[WORK INSTRUCTION] Since the listing below shows pictures, leave them out and write out exactly the lines from the line with "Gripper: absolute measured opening" to the line with "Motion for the", both included, and no others.

··· STORED DATA ···

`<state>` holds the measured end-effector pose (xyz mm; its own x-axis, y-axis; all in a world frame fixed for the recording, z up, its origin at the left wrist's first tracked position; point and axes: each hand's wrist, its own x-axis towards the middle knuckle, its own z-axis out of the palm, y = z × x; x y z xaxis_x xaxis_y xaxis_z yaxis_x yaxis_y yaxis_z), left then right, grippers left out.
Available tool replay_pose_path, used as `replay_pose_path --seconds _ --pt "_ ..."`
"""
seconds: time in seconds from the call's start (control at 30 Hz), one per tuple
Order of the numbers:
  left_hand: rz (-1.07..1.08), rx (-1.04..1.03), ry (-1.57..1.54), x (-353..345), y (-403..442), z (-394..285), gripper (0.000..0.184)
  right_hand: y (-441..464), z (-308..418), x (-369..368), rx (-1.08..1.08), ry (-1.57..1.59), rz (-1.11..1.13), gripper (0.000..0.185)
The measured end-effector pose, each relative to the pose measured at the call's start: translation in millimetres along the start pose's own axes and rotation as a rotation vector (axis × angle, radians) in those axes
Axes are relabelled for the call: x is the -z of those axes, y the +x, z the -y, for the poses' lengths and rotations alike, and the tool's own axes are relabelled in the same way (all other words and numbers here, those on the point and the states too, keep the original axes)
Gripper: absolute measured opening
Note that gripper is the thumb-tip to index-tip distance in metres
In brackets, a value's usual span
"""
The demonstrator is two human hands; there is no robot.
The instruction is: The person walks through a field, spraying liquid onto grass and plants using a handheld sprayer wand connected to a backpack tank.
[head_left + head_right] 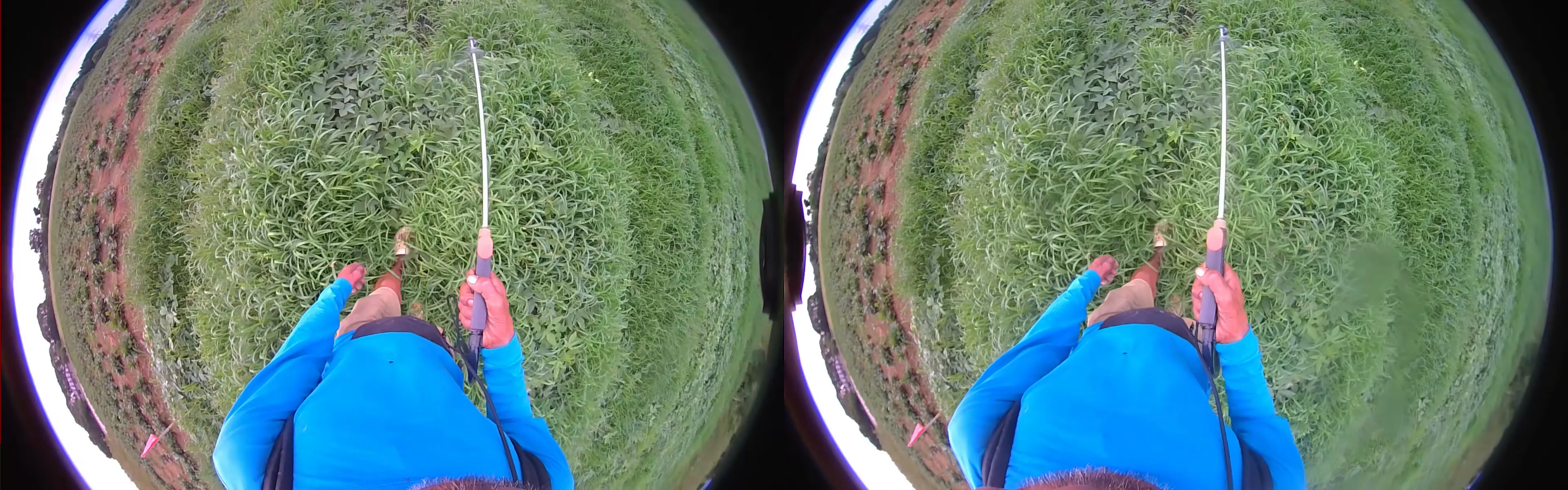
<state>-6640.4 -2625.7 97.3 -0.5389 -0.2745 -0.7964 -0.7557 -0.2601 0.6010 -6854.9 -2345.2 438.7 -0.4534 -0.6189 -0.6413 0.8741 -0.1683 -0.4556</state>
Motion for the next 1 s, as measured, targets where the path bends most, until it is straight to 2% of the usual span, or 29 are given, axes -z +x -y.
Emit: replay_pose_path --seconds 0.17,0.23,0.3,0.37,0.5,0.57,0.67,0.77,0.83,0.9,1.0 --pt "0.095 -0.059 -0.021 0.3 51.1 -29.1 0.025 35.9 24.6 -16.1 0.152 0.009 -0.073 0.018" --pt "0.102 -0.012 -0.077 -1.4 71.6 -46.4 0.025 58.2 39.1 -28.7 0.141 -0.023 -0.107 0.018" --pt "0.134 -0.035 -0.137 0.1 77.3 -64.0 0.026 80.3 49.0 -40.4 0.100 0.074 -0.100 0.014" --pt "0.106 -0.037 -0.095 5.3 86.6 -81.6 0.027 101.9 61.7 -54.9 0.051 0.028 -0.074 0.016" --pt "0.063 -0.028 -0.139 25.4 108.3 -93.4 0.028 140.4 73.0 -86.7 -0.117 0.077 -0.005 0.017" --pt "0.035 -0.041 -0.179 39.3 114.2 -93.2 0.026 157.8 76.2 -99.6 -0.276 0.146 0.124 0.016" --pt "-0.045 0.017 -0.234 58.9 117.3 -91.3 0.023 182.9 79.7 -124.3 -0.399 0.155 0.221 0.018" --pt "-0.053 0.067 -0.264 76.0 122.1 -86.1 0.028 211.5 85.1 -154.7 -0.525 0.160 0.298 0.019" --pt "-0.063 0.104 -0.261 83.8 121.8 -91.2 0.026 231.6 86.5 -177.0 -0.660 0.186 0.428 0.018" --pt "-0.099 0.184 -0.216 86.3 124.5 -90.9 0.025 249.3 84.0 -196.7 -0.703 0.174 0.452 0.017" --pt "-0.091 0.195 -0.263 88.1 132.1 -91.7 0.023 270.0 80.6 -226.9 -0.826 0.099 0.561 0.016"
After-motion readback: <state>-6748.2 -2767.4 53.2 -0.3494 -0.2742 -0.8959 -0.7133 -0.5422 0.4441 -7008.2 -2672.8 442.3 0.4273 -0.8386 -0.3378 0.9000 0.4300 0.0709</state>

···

[SOLUTION TO THE EXERCISE]
Gripper: absolute measured opening
Note that gripper is the thumb-tip to index-tip distance in metres
In brackets, a value's usual span
"""
The demonstrator is two human hands; there is no robot.
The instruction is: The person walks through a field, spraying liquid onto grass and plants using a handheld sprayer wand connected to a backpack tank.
[head_left + head_right] 
<state>-6640.4 -2625.7 97.3 -0.5389 -0.2745 -0.7964 -0.7557 -0.2601 0.6010 -6854.9 -2345.2 438.7 -0.4534 -0.6189 -0.6413 0.8741 -0.1683 -0.4556</state>
Motion for the next 1 s, as measured, targets where the path bends most, until it is straight to 2% of the usual span, or 29 are given, axes -z +x -y.

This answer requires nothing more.